[Records from a dataset]
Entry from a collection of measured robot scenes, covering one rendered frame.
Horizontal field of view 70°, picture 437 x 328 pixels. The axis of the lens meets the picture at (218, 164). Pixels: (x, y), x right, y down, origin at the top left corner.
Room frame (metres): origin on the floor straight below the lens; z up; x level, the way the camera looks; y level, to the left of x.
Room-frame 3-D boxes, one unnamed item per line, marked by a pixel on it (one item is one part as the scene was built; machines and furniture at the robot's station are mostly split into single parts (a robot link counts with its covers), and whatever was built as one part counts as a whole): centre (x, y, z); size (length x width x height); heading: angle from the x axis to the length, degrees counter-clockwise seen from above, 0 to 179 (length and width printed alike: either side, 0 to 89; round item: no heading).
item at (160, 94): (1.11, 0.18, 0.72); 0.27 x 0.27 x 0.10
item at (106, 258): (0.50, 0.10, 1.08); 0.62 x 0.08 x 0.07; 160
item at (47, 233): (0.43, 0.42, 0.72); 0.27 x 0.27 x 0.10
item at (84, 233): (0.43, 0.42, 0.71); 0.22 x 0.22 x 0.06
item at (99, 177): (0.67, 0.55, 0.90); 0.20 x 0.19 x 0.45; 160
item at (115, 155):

EXERCISE GOAL: Please retype the records above starting with the line that contains "item at (160, 94): (1.11, 0.18, 0.72);" and stopping after the last line, changing nothing.

REPLY:
item at (160, 94): (1.11, 0.18, 0.72); 0.27 x 0.27 x 0.10
item at (106, 258): (0.50, 0.10, 1.08); 0.62 x 0.08 x 0.07; 160
item at (47, 233): (0.43, 0.42, 0.72); 0.27 x 0.27 x 0.10
item at (84, 233): (0.43, 0.42, 0.71); 0.22 x 0.22 x 0.06
item at (99, 177): (0.67, 0.55, 0.90); 0.20 x 0.19 x 0.45; 160
item at (115, 155):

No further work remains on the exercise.